Available data:
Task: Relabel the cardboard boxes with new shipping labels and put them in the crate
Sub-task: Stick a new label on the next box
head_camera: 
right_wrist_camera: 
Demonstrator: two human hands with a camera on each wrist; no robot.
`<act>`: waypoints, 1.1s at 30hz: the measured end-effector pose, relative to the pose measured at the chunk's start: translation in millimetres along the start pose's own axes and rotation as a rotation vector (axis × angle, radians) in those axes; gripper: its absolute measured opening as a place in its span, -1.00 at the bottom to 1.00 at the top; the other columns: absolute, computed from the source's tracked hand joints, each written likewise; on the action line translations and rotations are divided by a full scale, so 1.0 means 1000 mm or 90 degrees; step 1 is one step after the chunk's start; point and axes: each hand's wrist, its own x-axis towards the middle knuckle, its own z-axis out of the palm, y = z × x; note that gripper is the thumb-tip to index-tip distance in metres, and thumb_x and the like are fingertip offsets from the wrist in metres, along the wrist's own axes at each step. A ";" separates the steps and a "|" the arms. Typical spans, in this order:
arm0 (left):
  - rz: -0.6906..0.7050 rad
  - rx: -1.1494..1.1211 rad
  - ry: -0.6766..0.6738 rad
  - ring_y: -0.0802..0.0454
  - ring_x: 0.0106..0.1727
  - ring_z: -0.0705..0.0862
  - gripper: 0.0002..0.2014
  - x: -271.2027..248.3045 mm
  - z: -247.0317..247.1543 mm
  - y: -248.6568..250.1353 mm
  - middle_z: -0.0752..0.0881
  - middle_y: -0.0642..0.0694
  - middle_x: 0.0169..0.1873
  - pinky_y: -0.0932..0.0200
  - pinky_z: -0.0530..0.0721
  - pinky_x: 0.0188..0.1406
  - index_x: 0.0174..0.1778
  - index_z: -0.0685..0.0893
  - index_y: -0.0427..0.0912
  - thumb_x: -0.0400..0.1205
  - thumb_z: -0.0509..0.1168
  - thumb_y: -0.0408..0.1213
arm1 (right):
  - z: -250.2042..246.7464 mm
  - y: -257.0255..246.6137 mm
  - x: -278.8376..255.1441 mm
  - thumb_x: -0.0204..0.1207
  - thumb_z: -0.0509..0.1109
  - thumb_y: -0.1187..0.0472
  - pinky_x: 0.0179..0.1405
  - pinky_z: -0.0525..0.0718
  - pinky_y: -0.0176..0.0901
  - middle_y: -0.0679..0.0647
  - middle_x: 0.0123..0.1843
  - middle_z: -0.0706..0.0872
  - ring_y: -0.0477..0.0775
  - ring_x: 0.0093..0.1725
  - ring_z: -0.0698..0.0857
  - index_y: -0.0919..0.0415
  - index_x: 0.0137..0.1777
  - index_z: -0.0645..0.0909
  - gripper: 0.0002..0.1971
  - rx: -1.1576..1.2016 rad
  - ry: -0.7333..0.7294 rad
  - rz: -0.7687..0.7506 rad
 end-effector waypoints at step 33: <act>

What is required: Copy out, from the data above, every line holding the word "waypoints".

Answer for the task:
`<act>`: waypoints, 1.1s at 30hz: the measured end-effector pose, relative to the pose measured at the chunk's start: translation in millimetres along the start pose's own axes and rotation as a rotation vector (axis × angle, radians) in those axes; gripper: its absolute measured opening as a place in its span, -1.00 at the bottom to 1.00 at the top; the other columns: absolute, computed from the source's tracked hand joints, each written likewise; on the action line translations and rotations are divided by a full scale, so 1.0 means 1000 mm or 90 degrees; step 1 is one step after the chunk's start; point and axes: each hand's wrist, its own x-axis towards the middle knuckle, its own z-axis out of the palm, y = z × x; note that gripper is the thumb-tip to index-tip distance in metres, and thumb_x and the like are fingertip offsets from the wrist in metres, along the wrist's own axes at each step. A ";" separates the steps and a "|" the arms. Typical spans, in this order:
 end-effector waypoints at step 33: <act>

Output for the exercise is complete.